Nel mio settore ho trovato tanti velocisti: insegnanti che tengono corsi di ginnastica per la terza età per qualche anno e poi cambiano completamente settore. Ma anche lì penso che sia un fatto motivazionale: questi non è che non hanno entusiasmo ad insegnare ginnastica per la terza età ma sono del tutto demotivati a fare una professione che in Italia non esiste. Se tu in Italia dici che insegni attività motoria per la terza età ti chiedono “Ma, ha una palestra?” No, non ho una palestra. “Ma allora insegna a scuola?” No, non insegno a scuola, se insegnassi a scuola non  avrei tempo per insegnare alla terza età e teoricamente (teoricamente perché in pratica in Italia il secondo lavoro lo fanno tutti perché… esiste la disoccupazione) sarebbe un secondo lavoro. Insomma fai un lavoro che non esiste, manca solo che ti diano l’assegno di disoccupazione. La pensione non la vedrai mai come la maggior parte degli italiani ma il problema non è quello, il problema è che proprio non sanno cosa fai.

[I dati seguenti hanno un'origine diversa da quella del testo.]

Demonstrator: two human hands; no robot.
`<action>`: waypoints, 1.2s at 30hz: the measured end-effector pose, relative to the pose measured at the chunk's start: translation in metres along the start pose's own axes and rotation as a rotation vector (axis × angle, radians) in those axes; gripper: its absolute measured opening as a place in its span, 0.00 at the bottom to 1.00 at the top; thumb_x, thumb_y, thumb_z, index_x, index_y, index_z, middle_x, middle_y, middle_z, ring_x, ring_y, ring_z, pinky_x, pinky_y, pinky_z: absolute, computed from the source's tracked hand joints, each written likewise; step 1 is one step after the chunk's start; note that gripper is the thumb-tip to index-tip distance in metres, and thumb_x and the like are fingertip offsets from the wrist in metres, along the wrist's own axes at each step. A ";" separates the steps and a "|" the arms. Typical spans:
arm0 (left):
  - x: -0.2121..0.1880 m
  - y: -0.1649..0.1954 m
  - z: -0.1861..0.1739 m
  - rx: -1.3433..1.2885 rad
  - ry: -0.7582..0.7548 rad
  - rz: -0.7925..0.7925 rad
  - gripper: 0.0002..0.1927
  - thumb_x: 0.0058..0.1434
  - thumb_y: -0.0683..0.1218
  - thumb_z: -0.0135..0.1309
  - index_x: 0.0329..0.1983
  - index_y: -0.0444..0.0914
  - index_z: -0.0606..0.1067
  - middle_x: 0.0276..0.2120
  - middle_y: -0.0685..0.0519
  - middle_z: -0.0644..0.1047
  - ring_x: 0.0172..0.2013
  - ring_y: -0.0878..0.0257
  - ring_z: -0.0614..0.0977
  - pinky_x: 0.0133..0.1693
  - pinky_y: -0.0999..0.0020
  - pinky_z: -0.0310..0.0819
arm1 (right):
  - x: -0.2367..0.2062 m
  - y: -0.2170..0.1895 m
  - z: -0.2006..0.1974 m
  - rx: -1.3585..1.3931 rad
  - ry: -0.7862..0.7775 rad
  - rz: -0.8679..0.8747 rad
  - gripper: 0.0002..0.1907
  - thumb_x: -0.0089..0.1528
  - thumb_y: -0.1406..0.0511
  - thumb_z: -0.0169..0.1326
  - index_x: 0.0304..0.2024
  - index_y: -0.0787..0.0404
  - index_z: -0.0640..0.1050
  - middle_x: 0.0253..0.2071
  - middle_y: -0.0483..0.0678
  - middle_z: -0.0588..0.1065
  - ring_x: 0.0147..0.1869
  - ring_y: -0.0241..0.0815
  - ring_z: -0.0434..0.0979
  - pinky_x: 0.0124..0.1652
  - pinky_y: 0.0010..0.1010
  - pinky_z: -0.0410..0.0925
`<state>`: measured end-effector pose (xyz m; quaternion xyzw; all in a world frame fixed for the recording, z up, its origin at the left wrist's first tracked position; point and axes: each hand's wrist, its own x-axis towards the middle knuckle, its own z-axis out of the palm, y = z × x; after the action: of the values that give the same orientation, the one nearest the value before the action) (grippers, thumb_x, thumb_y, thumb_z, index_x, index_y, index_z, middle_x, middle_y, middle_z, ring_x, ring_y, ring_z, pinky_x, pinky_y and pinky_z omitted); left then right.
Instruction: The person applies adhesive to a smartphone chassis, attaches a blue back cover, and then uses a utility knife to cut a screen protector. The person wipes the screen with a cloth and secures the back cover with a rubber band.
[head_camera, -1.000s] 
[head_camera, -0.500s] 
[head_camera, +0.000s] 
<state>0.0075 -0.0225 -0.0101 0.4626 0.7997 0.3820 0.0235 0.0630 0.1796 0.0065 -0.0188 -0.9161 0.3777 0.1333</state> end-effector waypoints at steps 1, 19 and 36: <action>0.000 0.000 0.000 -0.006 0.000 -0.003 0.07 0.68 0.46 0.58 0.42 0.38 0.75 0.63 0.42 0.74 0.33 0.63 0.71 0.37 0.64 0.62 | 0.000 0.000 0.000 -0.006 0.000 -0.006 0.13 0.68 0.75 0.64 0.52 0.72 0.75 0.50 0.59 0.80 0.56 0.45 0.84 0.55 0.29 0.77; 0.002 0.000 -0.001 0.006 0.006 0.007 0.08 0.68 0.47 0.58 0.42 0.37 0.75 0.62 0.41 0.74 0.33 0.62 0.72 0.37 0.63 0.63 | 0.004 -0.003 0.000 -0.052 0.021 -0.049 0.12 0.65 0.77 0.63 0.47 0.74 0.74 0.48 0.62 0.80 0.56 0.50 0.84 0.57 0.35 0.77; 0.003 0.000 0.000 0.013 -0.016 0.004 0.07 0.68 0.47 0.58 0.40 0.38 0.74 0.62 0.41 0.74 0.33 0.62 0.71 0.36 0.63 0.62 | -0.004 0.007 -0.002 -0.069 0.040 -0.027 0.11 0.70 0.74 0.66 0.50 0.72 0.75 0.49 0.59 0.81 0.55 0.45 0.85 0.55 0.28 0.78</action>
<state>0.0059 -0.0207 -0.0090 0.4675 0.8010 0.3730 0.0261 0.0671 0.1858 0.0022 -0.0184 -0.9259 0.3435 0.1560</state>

Ecco forse in Italia a lungo andare sono premiati i resistenti, se hai il coraggio di mantenere le tue posizioni per 40-50 anni forse, alla fine, un minimo di riconoscimento arriva. Come atleta sono stato un velocista, alla faccia che ero un resistente, mi sono bruciato giovane, come PTG tenterò di essere un resistente. Vuoi vedere che fra cinquant’anni mi fanno assessore al traffico e mi fanno dare una mano all’attività motoria dei cittadini come fa un vero assessore allo sport con il portafoglio? “Ma allora perché non punti a diventare direttamente assessore allo sport?” Perché un minimo di realismo ci vuole. In Italia i soldi per lo sport non ci saranno almeno fino al 2150. L’unica cosa che si può fare prima è riorganizzare l’assetto urbano delle città a favore dei pedoni. Quello, forse, in cinquant’anni ci si riesce, quasi una cosa da velocisti.